→ **Exercise brief**: Copy every line that holds the string "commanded" from the data below.

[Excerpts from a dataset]
● ● ●

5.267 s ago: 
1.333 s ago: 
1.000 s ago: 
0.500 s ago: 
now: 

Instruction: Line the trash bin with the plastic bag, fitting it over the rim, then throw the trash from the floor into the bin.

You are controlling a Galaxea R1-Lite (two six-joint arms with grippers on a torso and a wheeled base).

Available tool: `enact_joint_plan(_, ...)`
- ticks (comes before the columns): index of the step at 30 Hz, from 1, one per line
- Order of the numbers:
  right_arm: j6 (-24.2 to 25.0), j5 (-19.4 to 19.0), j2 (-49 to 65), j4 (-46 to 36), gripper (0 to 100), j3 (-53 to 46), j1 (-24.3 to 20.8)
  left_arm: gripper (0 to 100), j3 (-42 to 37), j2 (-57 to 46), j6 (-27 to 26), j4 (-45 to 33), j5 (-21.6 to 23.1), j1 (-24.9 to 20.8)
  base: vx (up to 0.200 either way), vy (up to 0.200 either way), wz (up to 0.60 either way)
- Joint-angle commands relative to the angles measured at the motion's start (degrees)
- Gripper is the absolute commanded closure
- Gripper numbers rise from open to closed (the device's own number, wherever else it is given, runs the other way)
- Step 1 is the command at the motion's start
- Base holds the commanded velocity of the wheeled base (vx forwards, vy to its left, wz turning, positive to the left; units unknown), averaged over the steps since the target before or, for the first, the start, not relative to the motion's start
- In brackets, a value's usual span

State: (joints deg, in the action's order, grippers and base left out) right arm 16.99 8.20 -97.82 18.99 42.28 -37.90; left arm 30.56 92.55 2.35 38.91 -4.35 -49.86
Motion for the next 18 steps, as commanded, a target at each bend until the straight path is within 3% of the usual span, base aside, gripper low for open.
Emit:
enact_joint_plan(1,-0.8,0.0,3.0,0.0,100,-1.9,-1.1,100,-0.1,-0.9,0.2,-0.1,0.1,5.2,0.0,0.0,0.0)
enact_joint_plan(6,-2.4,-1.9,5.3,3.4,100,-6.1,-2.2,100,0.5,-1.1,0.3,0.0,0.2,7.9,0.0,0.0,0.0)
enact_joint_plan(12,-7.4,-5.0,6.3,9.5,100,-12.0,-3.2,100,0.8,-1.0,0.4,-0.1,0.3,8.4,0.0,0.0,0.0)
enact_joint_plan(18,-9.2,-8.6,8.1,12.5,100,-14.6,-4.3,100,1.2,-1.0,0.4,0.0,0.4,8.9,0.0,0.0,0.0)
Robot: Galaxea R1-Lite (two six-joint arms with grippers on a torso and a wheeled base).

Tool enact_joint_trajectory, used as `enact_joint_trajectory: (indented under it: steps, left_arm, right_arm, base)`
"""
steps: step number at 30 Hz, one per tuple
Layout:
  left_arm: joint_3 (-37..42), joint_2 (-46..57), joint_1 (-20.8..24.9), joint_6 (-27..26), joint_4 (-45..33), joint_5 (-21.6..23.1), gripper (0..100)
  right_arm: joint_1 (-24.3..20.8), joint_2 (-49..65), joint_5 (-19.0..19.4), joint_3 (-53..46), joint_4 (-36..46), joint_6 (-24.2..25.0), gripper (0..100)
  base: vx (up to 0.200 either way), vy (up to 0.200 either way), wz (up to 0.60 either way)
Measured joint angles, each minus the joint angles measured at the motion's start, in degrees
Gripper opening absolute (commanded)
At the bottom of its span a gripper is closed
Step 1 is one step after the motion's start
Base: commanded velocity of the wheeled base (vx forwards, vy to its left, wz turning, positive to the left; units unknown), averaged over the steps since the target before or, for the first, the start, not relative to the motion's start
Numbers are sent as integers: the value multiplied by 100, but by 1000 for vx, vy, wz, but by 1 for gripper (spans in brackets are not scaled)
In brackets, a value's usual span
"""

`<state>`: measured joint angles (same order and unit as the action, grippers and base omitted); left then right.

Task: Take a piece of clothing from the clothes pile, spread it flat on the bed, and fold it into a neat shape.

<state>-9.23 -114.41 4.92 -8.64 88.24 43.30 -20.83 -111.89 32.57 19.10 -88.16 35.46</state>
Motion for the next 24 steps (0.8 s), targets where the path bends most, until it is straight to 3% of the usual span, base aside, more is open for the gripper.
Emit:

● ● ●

→ **Answer for this exercise**:
- Gripper is the absolute commanded closure
- Base holds the commanded velocity of the wheeled base (vx forwards, vy to its left, wz turning, positive to the left; units unknown), averaged over the steps since the target before or, for the first, the start, not relative to the motion's start
Motion for the next 18 steps, as commanded, a target at each bend until the straight path is within 3% of the usual span, base aside, gripper low for open.
Gripper opening absolute (commanded)
Base: commanded velocity of the wheeled base (vx forwards, vy to its left, wz turning, positive to the left; units unknown), averaged over the steps since the target before or, for the first, the start, not relative to the motion's start

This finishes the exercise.